A plan was formed thereupon, the realization of which troublous days did not allow, to erect a statue of Washington in Paris (he now has two there and one in Versailles, gratefully accepted gifts from America), and a decree was prepared by Talleyrand recalling, as a motive, the similitude of feelings between France and that "nation which is sure to be one day a great nation, and is even now the wisest and happiest in the world, and which mourns for the death of the man who did more than any, by his courage and genius, to break her shackles and raise her to the rank of independent peoples.... One of the noblest lives which have honored mankind has just passed into the domain of history.... Washington's fame is now imperishable; Fortune had consecrated his titles to it; and the posterity of a people which will rise later to the highest destinies continuously confirms and strengthens those titles by its very progress."

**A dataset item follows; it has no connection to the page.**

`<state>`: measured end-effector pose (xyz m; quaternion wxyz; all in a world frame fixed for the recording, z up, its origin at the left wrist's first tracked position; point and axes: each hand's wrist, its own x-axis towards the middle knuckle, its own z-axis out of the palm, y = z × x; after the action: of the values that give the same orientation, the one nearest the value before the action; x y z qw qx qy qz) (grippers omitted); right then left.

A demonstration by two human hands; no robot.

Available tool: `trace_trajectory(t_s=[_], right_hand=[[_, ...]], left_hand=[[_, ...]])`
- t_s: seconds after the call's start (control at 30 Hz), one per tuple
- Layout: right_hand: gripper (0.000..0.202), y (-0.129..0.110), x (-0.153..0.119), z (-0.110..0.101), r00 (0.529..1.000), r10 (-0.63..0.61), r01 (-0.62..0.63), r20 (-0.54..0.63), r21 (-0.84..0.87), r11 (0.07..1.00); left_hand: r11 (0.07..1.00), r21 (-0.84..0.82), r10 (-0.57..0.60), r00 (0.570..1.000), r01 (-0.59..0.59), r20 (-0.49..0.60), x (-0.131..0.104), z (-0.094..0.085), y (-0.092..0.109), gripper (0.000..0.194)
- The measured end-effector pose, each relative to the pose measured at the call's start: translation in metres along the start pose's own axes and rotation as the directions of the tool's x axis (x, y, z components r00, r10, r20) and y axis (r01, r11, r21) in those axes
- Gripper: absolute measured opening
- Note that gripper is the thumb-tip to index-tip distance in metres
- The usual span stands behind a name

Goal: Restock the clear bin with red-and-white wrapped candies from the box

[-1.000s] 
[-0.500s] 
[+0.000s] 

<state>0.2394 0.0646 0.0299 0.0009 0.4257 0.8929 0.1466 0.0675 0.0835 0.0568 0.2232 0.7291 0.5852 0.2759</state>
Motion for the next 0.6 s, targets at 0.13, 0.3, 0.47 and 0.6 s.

Châteaubriand, Lamartine, Guizot, Cornelis de Witt, Laboulaye, Joseph Fabre, many other French thinkers and writers, vied with each other in their praise and admiration throughout the century. Châteaubriand, who had seen the great man at Philadelphia in 1791, inserted in his Voyage en Amérique his famous parallel between Bonaparte and Washington: "The republic of Washington subsists; the empire of Bonaparte is no more; it came and went between the first and second journey of a Frenchman[217] who has found a grateful nation where he had fought for some oppressed colonists.... The name of Washington will spread, with liberty, from age to age; it will mark the beginning of a new era for mankind.... His fame rises like one of those sanctuaries wherein flows a spring inexhaustible for the people.... What would be the rank of Bonaparte in the universe if he had added magnanimity to what there was heroical in him, and if, being at the same time Washington and Bonaparte, he had appointed Liberty for the heiress of his glory?"